Write out, as an exact transcription, the line that has "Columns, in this" and each line after it through the end of the data below.

* [DATASET EXCERPT]:
============
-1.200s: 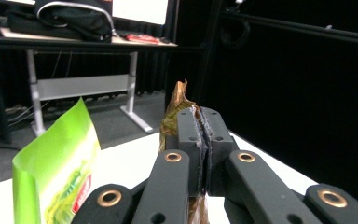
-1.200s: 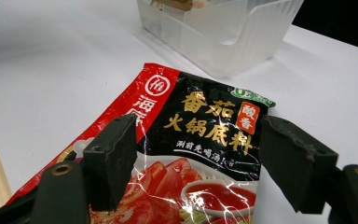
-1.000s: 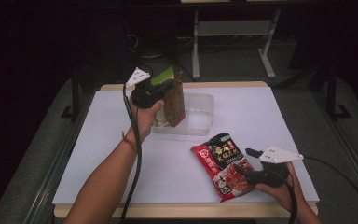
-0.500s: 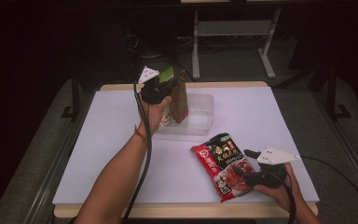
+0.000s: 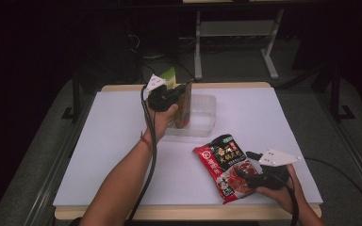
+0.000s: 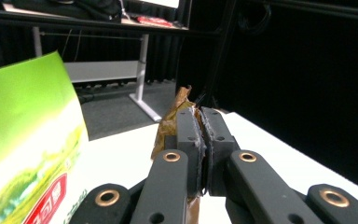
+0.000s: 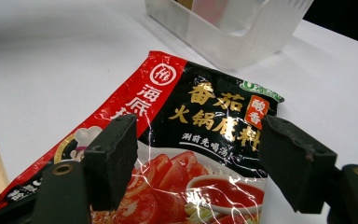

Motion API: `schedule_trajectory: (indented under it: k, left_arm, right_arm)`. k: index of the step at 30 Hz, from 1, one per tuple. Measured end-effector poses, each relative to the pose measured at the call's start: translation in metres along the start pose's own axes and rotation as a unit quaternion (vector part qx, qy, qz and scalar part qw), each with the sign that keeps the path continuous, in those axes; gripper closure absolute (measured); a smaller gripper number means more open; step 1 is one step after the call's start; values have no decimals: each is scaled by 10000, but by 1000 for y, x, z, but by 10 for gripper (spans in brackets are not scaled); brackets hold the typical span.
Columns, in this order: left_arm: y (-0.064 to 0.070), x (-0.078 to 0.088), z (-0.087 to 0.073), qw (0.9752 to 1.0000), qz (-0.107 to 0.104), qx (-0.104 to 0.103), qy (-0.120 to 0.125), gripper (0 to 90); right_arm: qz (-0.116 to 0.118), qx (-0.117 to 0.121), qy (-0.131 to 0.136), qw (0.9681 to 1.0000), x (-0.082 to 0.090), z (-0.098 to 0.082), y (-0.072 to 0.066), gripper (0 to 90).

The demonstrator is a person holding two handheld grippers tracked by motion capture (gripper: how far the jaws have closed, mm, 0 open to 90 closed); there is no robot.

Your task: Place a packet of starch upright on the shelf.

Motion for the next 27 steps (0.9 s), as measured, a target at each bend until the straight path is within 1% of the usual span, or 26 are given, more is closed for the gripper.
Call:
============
* [EXPECTED OUTPUT]:
Columns, in this order: left_arm: y (-0.064 to 0.070), x (-0.078 to 0.088), z (-0.087 to 0.073), qw (0.9752 to 1.0000), qz (-0.107 to 0.104), qx (-0.104 to 0.103), qy (-0.120 to 0.125), gripper (0 to 90); right_arm: qz (-0.116 to 0.118), qx (-0.117 to 0.121), qy (-0.131 to 0.136), qw (0.9681 to 1.0000), x (-0.082 to 0.090), z (-0.098 to 0.082), y (-0.072 to 0.066), gripper (0 to 90).

The demonstrator is a person holding two handheld grippers tracked by motion capture (gripper: how far the jaws have closed, mm, 0 open to 90 closed); there is no robot.

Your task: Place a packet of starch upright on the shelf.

Motion for the next 27 steps (0.9 s), as measured, a target at each bend until the straight path is within 1% of the usual span, or 26 are given, more is closed for the gripper.
Call:

This answer is now complete.